Due date: 23:59, January, 8th, 2023.
You need to finish an entire machine learning system on provided dataset. You do not need to implement a machine learning algorithm from scratch, you are free to call any existing libraries for data science.
You need to submit three parts.
- Submit the report to gradescope
- To form a team, remember to select your teammate when you are submitting at gradescope.
- Submit the completed test.csv to 上科大云盘 CS150A Project test.csv:
http://pan.shanghaitech.edu.cn/cloudservice/outerLink/decode?c3Vnb24xNjY5ODk3ODkxNDY1c3Vnb24=
- Name it as Student1-Name_Student1-ID(_Student2-Name_Student2-ID)_test.csv
- Submit your codes to 上科大云盘 CS150A Project Code:
http://pan.shanghaitech.edu.cn/cloudservice/outerLink/decode?c3Vnb24xNjY5ODk3OTQ4ODg0c3Vnb24=
- Name it as Student1-Name_Student1-ID(_Student2-Name_Student2-ID).zip
Your score of this project will be evaluated based on these three parts.

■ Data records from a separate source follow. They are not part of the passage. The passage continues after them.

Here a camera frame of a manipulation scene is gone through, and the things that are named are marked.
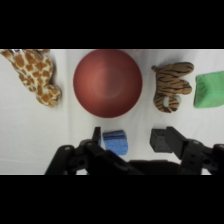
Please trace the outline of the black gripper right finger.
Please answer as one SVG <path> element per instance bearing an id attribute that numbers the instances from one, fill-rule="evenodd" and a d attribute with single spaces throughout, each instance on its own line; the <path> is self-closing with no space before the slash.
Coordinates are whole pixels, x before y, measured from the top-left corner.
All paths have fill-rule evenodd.
<path id="1" fill-rule="evenodd" d="M 181 175 L 200 175 L 203 169 L 212 175 L 224 175 L 224 144 L 207 147 L 198 140 L 184 137 L 171 126 L 153 128 L 149 143 L 155 153 L 173 153 L 181 161 Z"/>

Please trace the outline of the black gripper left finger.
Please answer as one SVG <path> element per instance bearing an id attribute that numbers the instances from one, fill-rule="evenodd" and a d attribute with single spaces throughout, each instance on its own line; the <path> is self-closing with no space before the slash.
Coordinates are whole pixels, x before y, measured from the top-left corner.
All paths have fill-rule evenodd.
<path id="1" fill-rule="evenodd" d="M 91 139 L 82 140 L 77 147 L 60 146 L 45 174 L 76 175 L 80 170 L 86 170 L 90 175 L 142 175 L 128 162 L 101 147 L 100 127 L 94 129 Z"/>

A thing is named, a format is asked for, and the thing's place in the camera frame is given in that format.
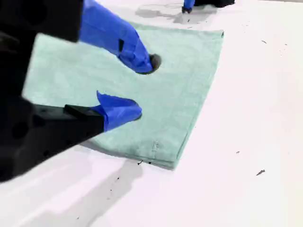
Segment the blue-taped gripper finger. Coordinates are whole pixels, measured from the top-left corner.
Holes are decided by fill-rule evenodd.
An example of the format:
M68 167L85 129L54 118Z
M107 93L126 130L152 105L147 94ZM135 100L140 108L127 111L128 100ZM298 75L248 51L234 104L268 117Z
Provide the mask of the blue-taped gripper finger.
M97 92L93 107L35 105L31 116L30 152L49 157L102 133L136 121L141 107L132 99Z
M181 10L182 13L191 13L194 4L195 4L195 0L184 0L184 4Z
M138 74L151 74L161 57L149 54L134 27L95 0L85 0L80 41L103 48Z

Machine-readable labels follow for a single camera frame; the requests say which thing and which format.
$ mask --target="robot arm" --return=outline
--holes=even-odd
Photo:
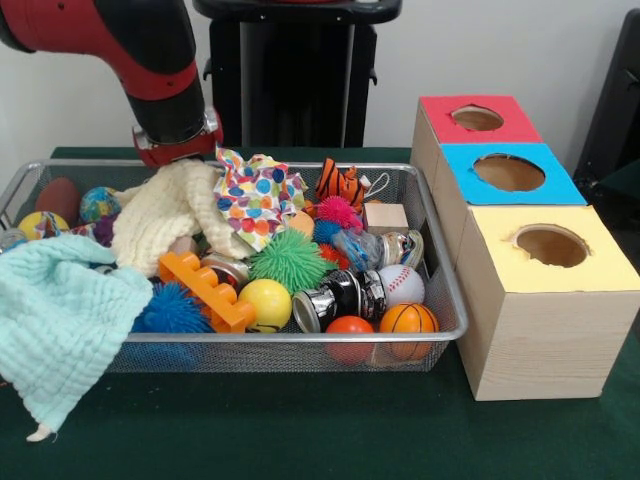
[[[134,143],[147,165],[206,154],[222,140],[216,113],[205,109],[183,0],[0,0],[0,40],[109,64],[139,123]]]

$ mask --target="black stand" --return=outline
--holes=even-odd
[[[640,202],[607,177],[640,159],[640,10],[627,15],[574,180],[640,269]],[[640,178],[635,180],[640,191]],[[640,314],[634,324],[640,338]]]
[[[402,0],[293,5],[194,0],[212,19],[213,100],[225,144],[360,147],[376,33]]]

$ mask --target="tiger plush toy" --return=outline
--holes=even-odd
[[[351,167],[342,173],[336,162],[327,158],[322,165],[322,174],[316,184],[316,197],[318,201],[322,201],[333,195],[340,196],[360,214],[365,193],[369,188],[371,188],[371,183],[366,179],[358,179],[356,167]]]

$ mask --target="white wall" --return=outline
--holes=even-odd
[[[208,20],[193,12],[198,65]],[[572,168],[625,13],[637,0],[405,0],[378,27],[365,142],[409,146],[425,94],[515,95]],[[204,87],[210,99],[210,87]],[[25,55],[0,45],[0,188],[16,168],[57,145],[131,145],[133,117],[99,60]]]

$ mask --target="pink spiky ball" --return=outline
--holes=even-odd
[[[342,228],[355,228],[356,231],[362,231],[363,227],[362,221],[349,202],[335,195],[325,198],[318,205],[317,218],[337,223]]]

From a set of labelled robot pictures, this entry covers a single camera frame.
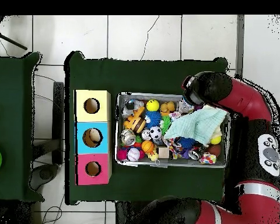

Note: For those who don't obey our submission rules, we'll give it 0 point. If you have any question about this, post it on Piazza.
- A report at most 4-page to describle the entire pipeline of your work. You should use the provided the report template, follow the guideline and instructions given in the template and fill into the corresponding part.
- We'll only offer a subset of correct answers for test data. To submit your results, you should complete the missing values of Correct First Attempt in test.csv, which means replace NaN with the value your model predicts.
- Then you need to submit your completed test.csv to http://pan.shanghaitech.edu.cn/cloudservice/outerLink/decode?c3Vnb24xNjY5ODk3ODkxNDY1c3Vnb24=. (Don't submit train.csv.)
- You need to upload your codes with an introduction file about how you organize your code.
- Name your codes as Student1-Name_Student1-ID(_Student2-Name_Student2-ID).zip and submit it to 上科大云盘 CS150A Project Code: http://pan.shanghaitech.edu.cn/cloudservice/outerLink/decode?c3Vnb24xNjY5ODk3OTQ4ODg0c3Vnb24=
We'll do duplicate checking for all the submitted codes, so don't copy other people's codes.
We'll offer additional points for those using PySpark to implement the algorithms. To earn the bonus, state clearly in the report about your implementation.